Entre os países que fizeram não os signatários são Arménia, Bahrein, Brasil, Índia, Indonésia, Jordânia, Líbia, Maurícias, México, Arábia Saudita, África do Sul, Tailândia e Emirados Árabes Unidos. 

Poucos dias antes da conferência na Suíça, o presidente da Rússia, Vladimir Putin estabelecido as suas condições para a paz, que incluem a garantia de que a Ucrânia não aderirá à NATO. Esta opinião é partilhada pelos países do Sul Global que não aderiram à declaração da Suíça.

Tanto a Rússia como a Ucrânia estão dispostas a negociar. Porque deveriam os estados da NATO ser autorizados a prolongar uma guerra que ameaça a paz mundial? A próxima cimeira da NATO em Washington, de 9 a 11 de Julho, deve ouvir, em alto e bom som, que o mundo não quer a sua guerra perigosa ou o seu militarismo decadente. Os povos do mundo querem construir pontes e não explodi-las.

O Briefing nº 14, uma avaliação clara dos perigos atuais em torno da escalada dentro e ao redor da Ucrânia, sublinha a necessidade, como Abdullah El Harif do partido Caminho Democrático dos Trabalhadores em Marrocos e eu escrevemos no “Apelode Bouficha contra os preparativos para a guerra” em 2020, para que os povos do mundo:

Se oponha-se ao fomento da guerra do imperialismo norte-americano, que procura impor guerras perigosas num planeta já frágil.

Oponha-se à saturação do mundo com armas de todos os tipos, que inflamam conflitos e muitas vezes conduzem processos políticos a guerras sem fim.

Oponha-se ao uso do poder militar para impedir o desenvolvimento social dos povos do mundo.

Defender o direito dos países à construção da sua soberania e da sua dignidade.

Pessoas sensíveis em todo o mundo devem fazer ouvir as suas vozes nas ruas e nos corredores do poder para acabar com esta guerra perigosa e, na verdade, para nos colocar num caminho para além do mundo capitalista de guerras intermináveis.

* Vijay Prashad é um historiador, editor e jornalista indiano.
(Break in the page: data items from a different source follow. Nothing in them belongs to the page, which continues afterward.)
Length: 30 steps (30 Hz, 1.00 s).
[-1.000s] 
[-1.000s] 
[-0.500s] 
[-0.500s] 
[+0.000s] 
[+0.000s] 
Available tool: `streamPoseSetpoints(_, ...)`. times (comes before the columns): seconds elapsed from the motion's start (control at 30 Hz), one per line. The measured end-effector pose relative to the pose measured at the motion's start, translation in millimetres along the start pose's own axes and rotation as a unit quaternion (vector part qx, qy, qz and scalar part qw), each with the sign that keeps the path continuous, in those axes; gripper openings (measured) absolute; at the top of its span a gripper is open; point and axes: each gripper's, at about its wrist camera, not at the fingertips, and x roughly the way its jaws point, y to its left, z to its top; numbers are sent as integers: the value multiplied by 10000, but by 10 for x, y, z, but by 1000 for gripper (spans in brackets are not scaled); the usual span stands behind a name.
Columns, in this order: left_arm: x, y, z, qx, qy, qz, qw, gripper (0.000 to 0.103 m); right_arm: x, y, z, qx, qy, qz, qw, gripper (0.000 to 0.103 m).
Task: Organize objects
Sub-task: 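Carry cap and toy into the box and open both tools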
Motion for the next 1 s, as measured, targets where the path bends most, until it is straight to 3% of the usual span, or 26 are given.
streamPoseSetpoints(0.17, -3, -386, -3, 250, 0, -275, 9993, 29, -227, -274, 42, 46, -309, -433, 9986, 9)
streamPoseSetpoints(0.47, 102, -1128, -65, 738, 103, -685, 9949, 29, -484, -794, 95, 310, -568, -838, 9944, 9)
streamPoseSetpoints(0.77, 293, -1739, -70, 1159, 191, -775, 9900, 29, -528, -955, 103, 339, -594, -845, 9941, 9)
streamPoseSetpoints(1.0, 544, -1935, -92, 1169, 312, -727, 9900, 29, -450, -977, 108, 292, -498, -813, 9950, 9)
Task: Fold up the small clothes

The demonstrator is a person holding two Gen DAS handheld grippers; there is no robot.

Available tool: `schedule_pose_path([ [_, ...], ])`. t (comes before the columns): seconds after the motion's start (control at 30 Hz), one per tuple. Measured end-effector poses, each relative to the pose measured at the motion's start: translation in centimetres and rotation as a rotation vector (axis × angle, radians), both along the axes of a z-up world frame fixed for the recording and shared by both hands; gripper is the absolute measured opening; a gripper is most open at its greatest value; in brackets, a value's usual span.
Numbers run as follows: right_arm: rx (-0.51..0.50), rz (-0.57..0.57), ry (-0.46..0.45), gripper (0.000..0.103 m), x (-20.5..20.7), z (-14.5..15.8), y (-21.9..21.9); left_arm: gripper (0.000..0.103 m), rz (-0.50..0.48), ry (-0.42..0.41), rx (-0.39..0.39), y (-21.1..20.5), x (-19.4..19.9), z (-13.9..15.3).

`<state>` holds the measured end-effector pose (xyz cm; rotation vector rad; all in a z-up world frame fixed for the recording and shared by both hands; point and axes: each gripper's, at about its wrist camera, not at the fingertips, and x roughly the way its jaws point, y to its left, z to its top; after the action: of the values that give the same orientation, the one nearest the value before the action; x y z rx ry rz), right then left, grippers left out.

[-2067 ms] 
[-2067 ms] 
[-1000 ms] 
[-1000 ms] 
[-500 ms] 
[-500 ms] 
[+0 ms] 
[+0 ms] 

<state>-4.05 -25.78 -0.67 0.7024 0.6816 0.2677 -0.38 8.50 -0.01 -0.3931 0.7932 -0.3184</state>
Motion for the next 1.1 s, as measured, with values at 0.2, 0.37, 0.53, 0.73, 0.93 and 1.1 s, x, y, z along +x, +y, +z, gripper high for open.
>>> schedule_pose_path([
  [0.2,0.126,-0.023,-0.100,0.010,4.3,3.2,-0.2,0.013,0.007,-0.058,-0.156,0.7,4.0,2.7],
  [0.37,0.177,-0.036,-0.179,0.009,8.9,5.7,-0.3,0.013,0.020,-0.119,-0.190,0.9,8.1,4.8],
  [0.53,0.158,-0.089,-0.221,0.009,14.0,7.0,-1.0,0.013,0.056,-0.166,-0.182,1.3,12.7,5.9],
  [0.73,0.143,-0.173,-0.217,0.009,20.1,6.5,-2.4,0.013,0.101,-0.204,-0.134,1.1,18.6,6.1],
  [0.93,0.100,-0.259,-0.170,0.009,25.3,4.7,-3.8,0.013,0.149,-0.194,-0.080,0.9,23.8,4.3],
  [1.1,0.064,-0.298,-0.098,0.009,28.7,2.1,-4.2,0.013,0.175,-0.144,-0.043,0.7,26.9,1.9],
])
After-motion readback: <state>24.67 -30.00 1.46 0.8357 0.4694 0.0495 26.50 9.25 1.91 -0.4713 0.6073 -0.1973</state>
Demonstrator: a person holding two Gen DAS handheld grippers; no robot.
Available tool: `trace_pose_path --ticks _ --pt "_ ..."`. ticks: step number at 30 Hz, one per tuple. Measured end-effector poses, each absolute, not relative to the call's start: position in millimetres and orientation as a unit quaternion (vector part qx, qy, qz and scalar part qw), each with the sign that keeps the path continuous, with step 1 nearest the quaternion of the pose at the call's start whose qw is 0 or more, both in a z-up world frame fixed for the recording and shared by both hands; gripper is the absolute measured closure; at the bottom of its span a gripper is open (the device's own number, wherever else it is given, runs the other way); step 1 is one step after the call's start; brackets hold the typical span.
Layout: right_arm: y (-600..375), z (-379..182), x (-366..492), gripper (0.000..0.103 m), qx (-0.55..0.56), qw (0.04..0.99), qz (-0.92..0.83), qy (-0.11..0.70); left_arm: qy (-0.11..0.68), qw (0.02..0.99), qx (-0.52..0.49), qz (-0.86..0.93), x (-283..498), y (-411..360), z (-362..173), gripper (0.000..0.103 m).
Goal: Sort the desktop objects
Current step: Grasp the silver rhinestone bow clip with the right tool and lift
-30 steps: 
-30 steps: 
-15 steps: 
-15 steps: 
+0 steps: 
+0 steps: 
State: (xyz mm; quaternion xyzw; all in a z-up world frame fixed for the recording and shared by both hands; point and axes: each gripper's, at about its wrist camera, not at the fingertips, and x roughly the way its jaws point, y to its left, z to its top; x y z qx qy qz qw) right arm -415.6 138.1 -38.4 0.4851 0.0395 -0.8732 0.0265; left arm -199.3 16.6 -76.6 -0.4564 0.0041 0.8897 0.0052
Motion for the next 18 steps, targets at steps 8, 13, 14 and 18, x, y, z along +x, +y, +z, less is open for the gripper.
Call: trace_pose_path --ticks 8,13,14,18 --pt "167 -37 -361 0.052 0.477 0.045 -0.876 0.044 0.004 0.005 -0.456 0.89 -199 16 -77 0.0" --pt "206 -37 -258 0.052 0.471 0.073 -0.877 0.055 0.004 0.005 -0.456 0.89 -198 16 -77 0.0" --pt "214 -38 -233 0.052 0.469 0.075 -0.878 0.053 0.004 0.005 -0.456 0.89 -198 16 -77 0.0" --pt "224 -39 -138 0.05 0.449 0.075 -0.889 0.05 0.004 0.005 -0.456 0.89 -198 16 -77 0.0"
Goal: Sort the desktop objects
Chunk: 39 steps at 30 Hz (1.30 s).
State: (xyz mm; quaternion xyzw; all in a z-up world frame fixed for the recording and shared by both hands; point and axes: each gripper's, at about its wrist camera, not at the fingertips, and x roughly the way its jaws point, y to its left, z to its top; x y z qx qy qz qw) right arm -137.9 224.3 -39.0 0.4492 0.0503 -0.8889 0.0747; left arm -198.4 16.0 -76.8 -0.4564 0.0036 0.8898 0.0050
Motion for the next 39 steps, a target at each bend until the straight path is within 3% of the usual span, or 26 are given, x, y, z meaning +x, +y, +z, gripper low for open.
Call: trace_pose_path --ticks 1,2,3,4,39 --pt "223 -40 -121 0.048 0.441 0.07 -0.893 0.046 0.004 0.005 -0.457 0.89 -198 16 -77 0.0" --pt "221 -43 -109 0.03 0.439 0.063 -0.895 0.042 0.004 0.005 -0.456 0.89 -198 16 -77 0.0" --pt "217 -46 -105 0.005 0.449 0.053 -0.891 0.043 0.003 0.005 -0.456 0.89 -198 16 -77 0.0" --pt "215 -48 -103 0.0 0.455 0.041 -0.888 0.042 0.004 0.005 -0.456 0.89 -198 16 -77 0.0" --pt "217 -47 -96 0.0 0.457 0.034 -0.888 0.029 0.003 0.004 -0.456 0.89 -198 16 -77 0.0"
Ele é redator e correspondente-chefe da Globetrotter. Ele é editor de Livros LeftWord e o diretor de Tricontinental: Instituto de Pesquisa Social. Ele é um bolsista sênior não residente em Instituto Chongyang de Estudos Financeiros, Universidade Renmin da China. Ele escreveu mais de 20 livros, incluindo Asnações mais escuras e As nações mais pobres. Seus últimos livros são A lutanos torna humanos: aprendendo com os movimentos pelo socialismo e, com Noam Chomsky, ARetirada: Iraque, Líbia, Afeganistão e a Fragilidade do Poder dos EUA.

Este artigo é de Tricontinental: Instituto de Pesquisas Sociais.